– Давай я тебе кое-что подарю, – предлагает она и, перегнувшись через край стола, протягивает мне странный серебристый цветок.
– Что это?
– Эдельвейс. Альпийский цветок.
Я осторожно прикасаюсь к цветку, который, кажется, вот-вот рассыплется в пыль.
– Пушистый какой!
– Да. Ты что, никогда не видела эдельвейса?
– Никогда. Спасибо. Он красивый.
Фернандо подходит посмотреть на цветок.
– Мило, – выдает он. И тут мне приходит в голову мысль.
– Фернандо, а давай ты поможешь мне в одном деле?
– Что еще за дело? – спрашивает он, сопровождая меня до двери.
Я показываю в сторону домика напротив:
– Я хочу сделать подарок одному мальчику…
– Ах, мальчику?
– Да, он мне очень нравится. Можешь проводить меня? Я подарю ему цветок. Положу на подушку. Пусть гадает, от кого.
– Только давай поскорее, – недовольно ворчит Фернандо.
В спальне мальчиков пахнет просто ужасно. Фернандо караулит у двери, так что нужно поторапливаться. Я долго ищу красную коробочку для завтраков и, найдя, прячу в свою сумку.
– Ну, что там? – заглядывает в комнату Фернандо.
Слава богу, я успела спрятать контейнер. Я подхожу к кровати у окна, откуда прекрасно видно наше шале. На окне лежит фонарик. Я кладу цветок на подушку и выбегаю из комнаты.
– Прости. Никак не могла найти его кровать!
– В таких вещах важно не ошибиться. Пошли уже в автобус, – отвечает Фернандо.
Мама вытряхивает мою походную сумку; я вижу через щель под дверью, что в ванной горит свет. Я спокойно лежу в кровати: матрас и коробочка давно спрятаны в шкафу за вещами.
Родители сказали, я должна выключить свет через десять минут. Но у меня и нет особых дел. Я достаю тетрадку и ручку и вычеркиваю из списка фразу:
15. Кого-то любить
У меня будет ребенок. Я это точно знаю. С тех пор как мы вернулись из поездки, я все время вспоминаю слова Эмилии, той девочки, что рассказывала о детях. Сначала болит живот, а потом рвет. Не могу об этом не думать. Я думаю об этом, когда почесываю Оттимо Туркарета за ушами, когда делаю уроки и даже когда иду в школу, как сейчас.
Сначала, значит, болит живот, а потом тебя рвет. Но ведь со мной так и случилось там, в горах. Не знаю, нужен ли для ребенка мужчина или нет, но так или иначе я очень крепко прижималась к Филиппо, пока мы неслись на санках. Кажется, это тоже повлияло. Что скажет мама? Будет ли Оттимо Туркарет любить меня, как прежде? Мне придется бросить школу? Смогу ли я ухаживать за ребенком, если не буду видеть?
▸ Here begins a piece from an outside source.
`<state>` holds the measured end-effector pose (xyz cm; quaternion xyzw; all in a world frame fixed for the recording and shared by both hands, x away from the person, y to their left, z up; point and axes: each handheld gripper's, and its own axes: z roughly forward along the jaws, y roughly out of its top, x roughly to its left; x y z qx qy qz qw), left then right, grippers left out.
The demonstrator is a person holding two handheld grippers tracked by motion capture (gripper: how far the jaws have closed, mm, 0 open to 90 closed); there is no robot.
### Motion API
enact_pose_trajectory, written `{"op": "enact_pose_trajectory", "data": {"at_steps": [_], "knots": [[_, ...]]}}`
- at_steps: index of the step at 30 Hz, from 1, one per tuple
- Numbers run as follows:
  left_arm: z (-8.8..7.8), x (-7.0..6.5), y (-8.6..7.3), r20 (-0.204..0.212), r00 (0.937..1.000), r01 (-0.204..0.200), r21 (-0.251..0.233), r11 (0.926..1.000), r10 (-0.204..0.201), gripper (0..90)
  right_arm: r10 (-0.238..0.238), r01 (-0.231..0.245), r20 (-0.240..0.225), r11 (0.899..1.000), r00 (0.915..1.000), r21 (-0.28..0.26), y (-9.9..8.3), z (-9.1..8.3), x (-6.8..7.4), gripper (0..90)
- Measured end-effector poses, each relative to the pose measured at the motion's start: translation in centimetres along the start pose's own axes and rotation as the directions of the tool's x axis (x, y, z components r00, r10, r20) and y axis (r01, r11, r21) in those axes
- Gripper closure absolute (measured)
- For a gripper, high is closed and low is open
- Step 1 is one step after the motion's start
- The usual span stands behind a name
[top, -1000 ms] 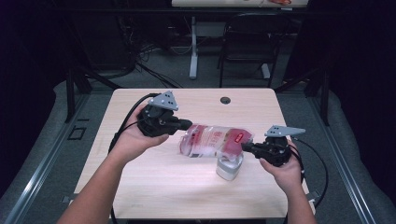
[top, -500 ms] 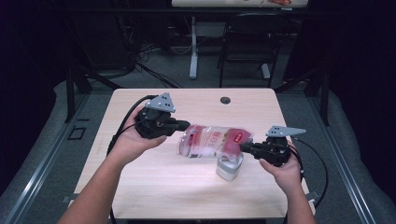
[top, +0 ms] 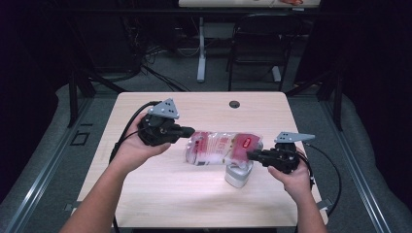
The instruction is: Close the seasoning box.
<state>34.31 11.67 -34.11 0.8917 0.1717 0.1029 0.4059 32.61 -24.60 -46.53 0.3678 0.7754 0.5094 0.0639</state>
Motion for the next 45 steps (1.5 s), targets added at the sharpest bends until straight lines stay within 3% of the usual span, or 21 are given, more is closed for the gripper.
{"op": "enact_pose_trajectory", "data": {"at_steps": [12, 45], "knots": [[0.1, 0.3, -0.8, -0.001, 0.9997, 0.025, -0.011, 0.9996, -0.025, 89.4, -0.006, 0.006, -0.009, 1.0, 0.9999, -0.016, -0.1, 0.1, 0.2, 89.3], [0.2, 0.9, -3.7, 0.002, 0.9964, 0.085, -0.029, 0.996, -0.085, 88.6, -0.044, 0.045, 0.031, 0.998, 0.9986, -0.045, 0.5, 0.1, 1.3, 90.0]]}}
Когда я была совсем маленькой, я представляла себе, как заведу детей – пять девочек и мальчика, но потом появился этот туман, я как-то перестала об этом думать. Если я не буду видеть, они ведь потеряются! И я не смогу заплетать им косички… Бедные дети могут даже с голоду умереть, потому что я не смогу поехать за продуктами: ведь водить я тоже не буду. Наверное, придется все время заказывать пиццу. Но так они очень быстро растолстеют.
Нет, мне нельзя заводить детей! У меня уже есть Оттимо Туркарет. Он может сам себя прокормить и помыться тоже. Что же теперь делать? Надо с кем-нибудь посоветоваться. Надо рассказать Эстелле: только она может помочь в таком деле. Как только прозвенит звонок, побегу ее искать. А пока я иду по дороге и считаю шаги до черешни, ставшей худенькой и темно-коричневой без свежей листвы. Раз, два, три. Восемьдесят. Точнее, семьдесят восемь. Сорок метров. Примерно тридцать девять. Еще десять шагов, и я слышу свист. Если я еще и оглохну, тогда станет совсем плохо. Я стучу в дверь будки охранника и дергаю ручку.
Пока перемена, все носятся по коридору, на ходу уминая бутерброды и батончики. Три девчонки из класса Филиппо кидают в мусорную корзину шарики из фольги. Мне тоже хочется сыграть в эту игру, но у меня есть более важные дела.
Эстелла открывает дверь, и я протискиваюсь в будку, оставив в коридоре большую часть сомнений. Эстелла выдает мне пакетик сухариков.
– А ты не будешь?
Она с размаха плюхается в кресло, облокачивается на стол и подпирает кулаком щеку. Кажется, она устала. Лицо Эстеллы похоже на подсохший лимон, и, хотя мне нравится лимонный цвет, все-таки говорить ей об этом, наверное, не слишком красиво.